Cada clase es un intercambio. El profesor ofrece lo mejor de sí: su voz, su experiencia, su práctica, su corazón. Pero al mismo tiempo, cada respiración compartida, cada gesto de apertura o de resistencia del alumno, también enseña algo. A veces es paciencia, otras veces es humildad o inspiración. En ese dar y recibir constante, no hay uno que sepa todo y otro que no sepa nada. Hay seres humanos caminando juntos, despertando unos en otros partes que, de otro modo, quizá nunca se manifestarían.

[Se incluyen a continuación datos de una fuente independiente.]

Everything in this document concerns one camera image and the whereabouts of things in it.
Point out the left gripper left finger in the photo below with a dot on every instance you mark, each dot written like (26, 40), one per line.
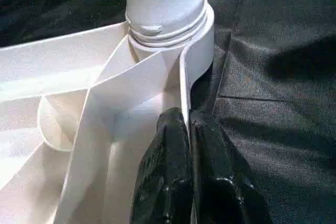
(165, 177)

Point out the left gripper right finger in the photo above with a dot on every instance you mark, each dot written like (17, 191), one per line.
(226, 182)

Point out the white plastic table top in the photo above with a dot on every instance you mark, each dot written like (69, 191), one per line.
(94, 119)

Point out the white plastic table leg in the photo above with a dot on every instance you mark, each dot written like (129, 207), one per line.
(163, 3)

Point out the black work mat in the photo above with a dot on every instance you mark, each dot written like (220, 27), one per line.
(278, 77)

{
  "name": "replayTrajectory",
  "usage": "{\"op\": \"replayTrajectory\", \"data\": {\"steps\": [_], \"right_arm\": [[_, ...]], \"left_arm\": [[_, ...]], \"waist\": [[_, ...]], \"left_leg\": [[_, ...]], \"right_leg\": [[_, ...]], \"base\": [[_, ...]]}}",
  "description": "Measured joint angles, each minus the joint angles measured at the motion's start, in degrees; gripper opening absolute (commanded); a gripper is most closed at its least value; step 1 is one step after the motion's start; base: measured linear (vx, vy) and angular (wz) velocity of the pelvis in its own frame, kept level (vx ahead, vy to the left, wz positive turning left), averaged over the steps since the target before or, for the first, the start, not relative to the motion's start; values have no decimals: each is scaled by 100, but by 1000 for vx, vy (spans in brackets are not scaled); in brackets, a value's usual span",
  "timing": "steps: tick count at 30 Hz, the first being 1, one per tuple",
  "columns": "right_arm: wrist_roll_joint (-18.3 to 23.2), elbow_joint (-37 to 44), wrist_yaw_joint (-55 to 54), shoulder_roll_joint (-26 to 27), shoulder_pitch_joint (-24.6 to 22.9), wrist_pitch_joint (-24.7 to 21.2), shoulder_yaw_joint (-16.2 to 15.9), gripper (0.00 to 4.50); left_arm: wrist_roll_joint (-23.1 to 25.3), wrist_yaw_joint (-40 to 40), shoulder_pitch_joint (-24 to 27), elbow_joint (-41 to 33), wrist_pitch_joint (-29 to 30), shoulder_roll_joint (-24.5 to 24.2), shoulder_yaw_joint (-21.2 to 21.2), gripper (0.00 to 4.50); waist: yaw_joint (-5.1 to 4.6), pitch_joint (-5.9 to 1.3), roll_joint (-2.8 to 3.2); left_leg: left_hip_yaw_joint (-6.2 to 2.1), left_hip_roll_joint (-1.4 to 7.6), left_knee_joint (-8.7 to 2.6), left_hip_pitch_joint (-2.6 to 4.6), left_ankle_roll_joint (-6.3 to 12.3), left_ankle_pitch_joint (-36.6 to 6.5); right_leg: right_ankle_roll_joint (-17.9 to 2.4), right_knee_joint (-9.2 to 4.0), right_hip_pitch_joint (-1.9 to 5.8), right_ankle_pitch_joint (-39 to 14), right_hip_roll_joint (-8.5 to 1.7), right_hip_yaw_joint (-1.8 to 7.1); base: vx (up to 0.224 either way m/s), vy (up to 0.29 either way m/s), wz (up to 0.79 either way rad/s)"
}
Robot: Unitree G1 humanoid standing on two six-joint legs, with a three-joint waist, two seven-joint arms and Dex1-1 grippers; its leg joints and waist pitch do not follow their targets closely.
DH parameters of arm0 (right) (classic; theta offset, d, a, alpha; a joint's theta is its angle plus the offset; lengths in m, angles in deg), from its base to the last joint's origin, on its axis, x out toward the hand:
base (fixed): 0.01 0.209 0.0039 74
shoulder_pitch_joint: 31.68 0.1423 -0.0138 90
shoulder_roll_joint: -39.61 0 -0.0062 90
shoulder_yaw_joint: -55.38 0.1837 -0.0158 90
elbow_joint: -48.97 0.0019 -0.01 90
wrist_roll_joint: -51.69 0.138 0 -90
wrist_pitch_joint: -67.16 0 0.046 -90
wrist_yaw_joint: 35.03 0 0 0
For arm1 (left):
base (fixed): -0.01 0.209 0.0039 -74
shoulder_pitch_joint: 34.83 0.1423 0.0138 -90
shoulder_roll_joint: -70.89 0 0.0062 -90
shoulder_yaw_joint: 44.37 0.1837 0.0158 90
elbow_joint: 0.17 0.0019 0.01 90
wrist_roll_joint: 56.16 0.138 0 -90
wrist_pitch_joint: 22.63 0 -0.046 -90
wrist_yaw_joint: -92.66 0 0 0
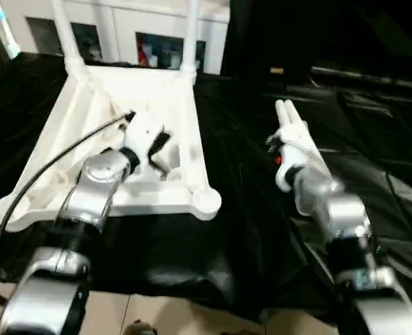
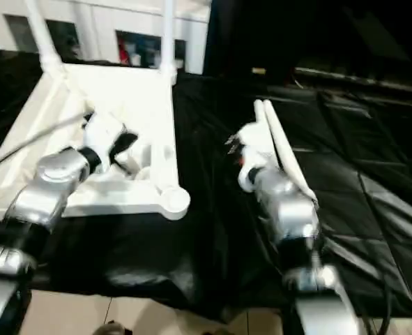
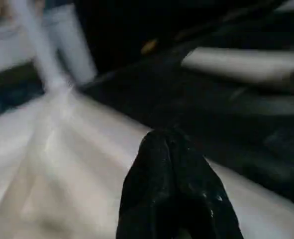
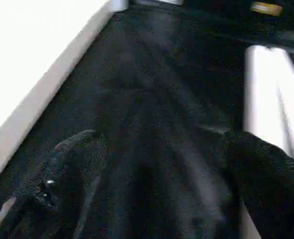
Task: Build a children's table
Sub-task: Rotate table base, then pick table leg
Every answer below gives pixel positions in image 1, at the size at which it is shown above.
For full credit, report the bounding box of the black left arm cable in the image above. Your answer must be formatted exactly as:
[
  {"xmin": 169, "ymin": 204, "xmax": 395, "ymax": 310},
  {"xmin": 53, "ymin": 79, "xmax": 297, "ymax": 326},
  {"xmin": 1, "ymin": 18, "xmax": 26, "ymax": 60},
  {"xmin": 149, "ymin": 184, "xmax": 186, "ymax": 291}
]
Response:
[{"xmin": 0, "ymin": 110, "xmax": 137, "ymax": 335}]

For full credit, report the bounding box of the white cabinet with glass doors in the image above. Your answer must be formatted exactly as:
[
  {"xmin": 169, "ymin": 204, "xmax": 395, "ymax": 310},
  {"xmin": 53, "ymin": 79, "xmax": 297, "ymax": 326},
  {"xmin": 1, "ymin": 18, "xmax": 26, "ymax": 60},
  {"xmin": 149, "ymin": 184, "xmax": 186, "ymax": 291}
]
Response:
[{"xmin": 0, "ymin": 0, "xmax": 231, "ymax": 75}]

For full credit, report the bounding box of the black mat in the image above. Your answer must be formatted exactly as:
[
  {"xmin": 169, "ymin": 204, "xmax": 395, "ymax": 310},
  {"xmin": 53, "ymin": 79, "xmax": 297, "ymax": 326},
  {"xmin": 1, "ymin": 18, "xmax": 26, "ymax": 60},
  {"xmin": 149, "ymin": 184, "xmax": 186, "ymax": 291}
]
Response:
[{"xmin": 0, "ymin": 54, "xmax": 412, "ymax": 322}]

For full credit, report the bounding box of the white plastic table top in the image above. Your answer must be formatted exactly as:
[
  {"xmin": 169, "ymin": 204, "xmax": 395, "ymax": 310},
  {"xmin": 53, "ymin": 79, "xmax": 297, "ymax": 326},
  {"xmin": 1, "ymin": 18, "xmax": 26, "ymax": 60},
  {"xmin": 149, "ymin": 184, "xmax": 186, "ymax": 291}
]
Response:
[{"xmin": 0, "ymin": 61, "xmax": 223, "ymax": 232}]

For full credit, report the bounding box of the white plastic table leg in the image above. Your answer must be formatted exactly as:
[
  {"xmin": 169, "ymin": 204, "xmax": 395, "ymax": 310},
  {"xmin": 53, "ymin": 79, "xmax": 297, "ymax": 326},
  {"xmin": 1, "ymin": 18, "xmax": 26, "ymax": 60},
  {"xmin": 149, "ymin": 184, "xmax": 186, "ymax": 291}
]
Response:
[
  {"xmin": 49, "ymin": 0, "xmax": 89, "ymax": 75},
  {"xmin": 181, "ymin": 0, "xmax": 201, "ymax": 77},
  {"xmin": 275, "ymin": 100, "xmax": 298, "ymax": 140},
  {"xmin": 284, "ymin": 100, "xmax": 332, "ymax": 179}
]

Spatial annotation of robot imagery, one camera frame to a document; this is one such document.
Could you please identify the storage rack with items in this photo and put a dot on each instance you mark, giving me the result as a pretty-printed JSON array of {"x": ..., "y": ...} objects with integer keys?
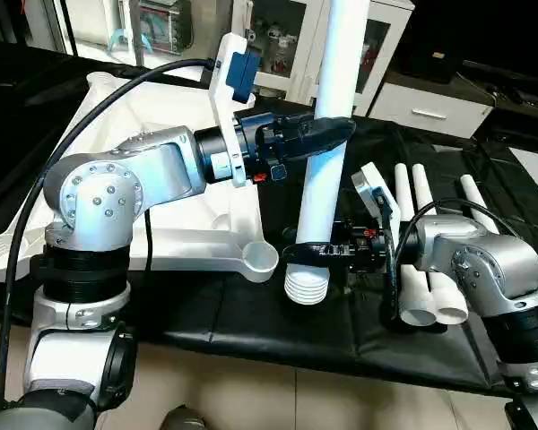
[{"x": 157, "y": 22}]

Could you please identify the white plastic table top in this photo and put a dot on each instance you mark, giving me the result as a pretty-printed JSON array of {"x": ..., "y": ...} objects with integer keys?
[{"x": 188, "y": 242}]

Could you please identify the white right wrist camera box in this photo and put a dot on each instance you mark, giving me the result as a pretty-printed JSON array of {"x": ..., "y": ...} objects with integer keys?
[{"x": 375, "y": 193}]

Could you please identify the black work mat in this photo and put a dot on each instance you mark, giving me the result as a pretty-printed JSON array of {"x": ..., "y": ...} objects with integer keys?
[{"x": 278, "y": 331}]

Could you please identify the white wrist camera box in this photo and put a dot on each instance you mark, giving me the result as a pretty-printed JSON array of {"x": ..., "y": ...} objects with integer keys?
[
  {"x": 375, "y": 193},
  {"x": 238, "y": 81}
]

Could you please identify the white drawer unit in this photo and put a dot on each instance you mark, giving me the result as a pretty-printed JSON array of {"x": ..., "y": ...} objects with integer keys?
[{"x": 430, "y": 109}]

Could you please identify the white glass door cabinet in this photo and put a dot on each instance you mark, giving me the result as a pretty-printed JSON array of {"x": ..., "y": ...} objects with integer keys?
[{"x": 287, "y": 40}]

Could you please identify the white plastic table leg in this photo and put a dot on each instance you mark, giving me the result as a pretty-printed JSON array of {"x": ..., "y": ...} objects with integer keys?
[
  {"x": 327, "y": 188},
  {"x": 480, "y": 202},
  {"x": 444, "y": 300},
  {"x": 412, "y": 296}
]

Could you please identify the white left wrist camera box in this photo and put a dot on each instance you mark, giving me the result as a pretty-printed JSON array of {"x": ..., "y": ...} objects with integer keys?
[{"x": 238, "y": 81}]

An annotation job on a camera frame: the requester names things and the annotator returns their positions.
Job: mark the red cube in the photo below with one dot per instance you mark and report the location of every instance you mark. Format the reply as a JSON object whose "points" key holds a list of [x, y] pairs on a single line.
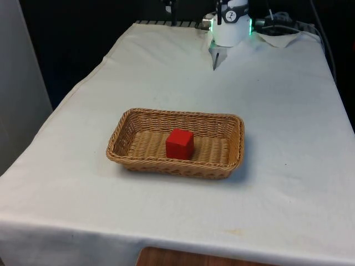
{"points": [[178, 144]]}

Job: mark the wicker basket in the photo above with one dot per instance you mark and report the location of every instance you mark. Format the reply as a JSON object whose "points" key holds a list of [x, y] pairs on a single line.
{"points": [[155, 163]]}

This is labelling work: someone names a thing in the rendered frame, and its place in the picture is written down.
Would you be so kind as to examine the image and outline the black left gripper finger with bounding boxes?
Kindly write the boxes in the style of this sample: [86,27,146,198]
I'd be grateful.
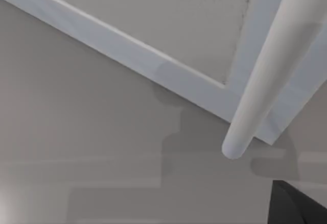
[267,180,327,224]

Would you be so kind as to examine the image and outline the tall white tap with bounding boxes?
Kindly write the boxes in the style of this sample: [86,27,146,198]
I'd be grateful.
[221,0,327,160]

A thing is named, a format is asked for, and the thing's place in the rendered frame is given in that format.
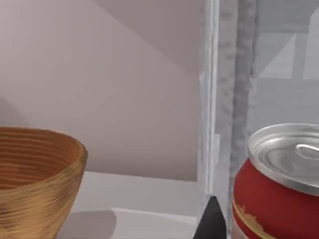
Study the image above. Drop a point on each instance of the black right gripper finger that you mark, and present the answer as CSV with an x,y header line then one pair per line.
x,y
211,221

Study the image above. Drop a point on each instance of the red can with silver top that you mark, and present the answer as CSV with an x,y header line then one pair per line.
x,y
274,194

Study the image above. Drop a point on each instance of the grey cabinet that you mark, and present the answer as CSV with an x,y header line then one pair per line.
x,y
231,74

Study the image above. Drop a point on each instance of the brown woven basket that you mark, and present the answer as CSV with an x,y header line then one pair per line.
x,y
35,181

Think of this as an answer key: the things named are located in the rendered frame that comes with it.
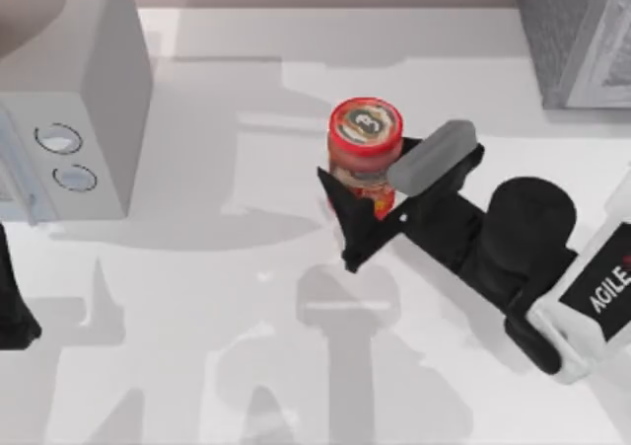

Por eso, un profesor de yoga no se hace solo con estudios o práctica personal; se hace en la relación con sus alumnos. Son ellos quienes, con su presencia y su confianza, dan sentido a la enseñanza. Y los alumnos, a su vez, crecen al sentirse vistos, sostenidos y acompañados. Así, se crea una red invisible pero poderosa: un maestro que se hace al enseñar, y unos alumnos que crecen al aprender, pero que también, sin saberlo, están formando al maestro. En ese círculo, todos somos discípulos y todos somos maestros.